In 2010 I attended a class organised by The Sampler Guild here in the UK and taught by Jackie Du Plessis.
There were three projects to complete, Briar Rose (tick) Treasure of Comforts (tick) and this third project, Thistlewood.

Now Thistlewood has been languishing in my 'to do' drawer ever since.

I almost completed the Thimble / Pin keep during the class - but then discovered that the grosgrain binding was joining at the top rather than the bottom - so disheartened, I dismantled it and put it away.

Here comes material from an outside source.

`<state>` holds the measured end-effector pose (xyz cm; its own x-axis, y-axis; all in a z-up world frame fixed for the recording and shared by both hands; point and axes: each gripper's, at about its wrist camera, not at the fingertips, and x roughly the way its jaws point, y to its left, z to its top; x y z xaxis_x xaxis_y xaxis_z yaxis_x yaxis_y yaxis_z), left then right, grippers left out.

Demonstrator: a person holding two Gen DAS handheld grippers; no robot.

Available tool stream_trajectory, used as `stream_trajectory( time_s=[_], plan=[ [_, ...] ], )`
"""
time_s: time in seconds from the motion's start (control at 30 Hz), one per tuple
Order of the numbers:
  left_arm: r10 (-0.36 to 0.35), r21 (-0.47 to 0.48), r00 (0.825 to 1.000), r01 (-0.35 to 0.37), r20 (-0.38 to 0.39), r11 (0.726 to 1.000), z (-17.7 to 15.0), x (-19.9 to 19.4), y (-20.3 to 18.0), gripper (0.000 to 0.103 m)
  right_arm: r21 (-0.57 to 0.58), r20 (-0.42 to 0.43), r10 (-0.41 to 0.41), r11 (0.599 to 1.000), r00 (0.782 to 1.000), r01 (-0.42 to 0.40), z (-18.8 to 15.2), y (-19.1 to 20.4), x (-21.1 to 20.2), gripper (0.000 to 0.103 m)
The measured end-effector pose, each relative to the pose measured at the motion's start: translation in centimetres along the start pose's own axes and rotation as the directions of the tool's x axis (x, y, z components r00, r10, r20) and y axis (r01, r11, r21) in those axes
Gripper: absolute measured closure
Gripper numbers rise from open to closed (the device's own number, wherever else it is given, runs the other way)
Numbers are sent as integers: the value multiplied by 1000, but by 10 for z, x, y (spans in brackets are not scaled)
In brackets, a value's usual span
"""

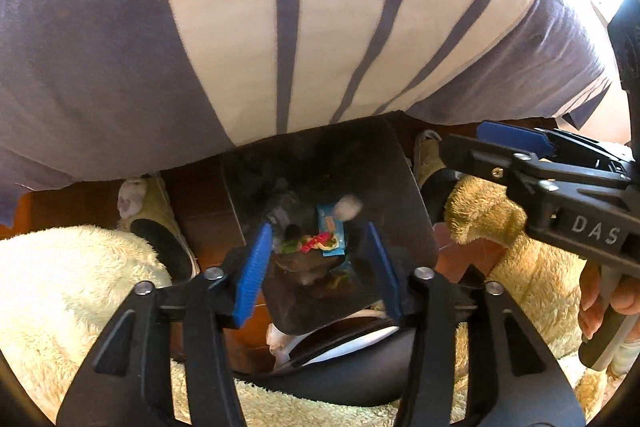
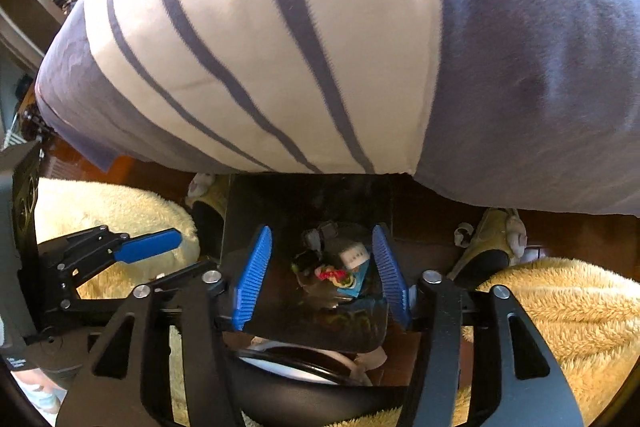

Recently I was asked about it and so I retrieved  it from its resting place, blew off the cobwebs
( yes, really -  cobwebs)
and decided just to finish it.

Not to mess about with it, not to play with it, not to worry about it,
just to finish it.

So here it is.

Ta da!!!

The first picture above is the roll wrapped, with its matching thread waxer and thistle scissor fob.


This is the grosgrain tie at the back ( and the thread waxer in case you missed it first time) 
 

Here we have the roll opened out and looking a bit crinkled.
The stitching here was the pre-stitching for the class.
Jackie mostly talked us through the various finishing techniques.



The inside showing the detachable thimble / pin keep and some of the pockets and needle pages.

I realise it is quite difficult to see because of the rich purple and green silk, but I hope you can see that the inside fittings were quite complex - and not a little off putting! 
 


Here are the two sides of the thimble keep with the little thistle scrims.

Oh I know its a bit wobbly - but hey - it is finished!


Now to see some of the pockets.

Above a little two opening 'free standing' pocket tied with a silk ribbon.


The thimble keep in place ready for rolling up and the wool needle pages with the little fluff remover gadget with a crystal thistle end.
 
The final two pockets.
The purple one with its little pleated thistle shaped extra pocket, gathered in with the silk ribbon again
and lastly
the green one with a different method of gathering with ribbon.
So what do you think then?
Not perfect, but on display and no longer the home of choice for holidaying spiders.

Before I finish, can you say
'thistle scissor fob'
and
'little thistle scrims'
20 times without stumbling
Not easy!

Welcome to my new followers and thank you everyone for all your lovely comments last time.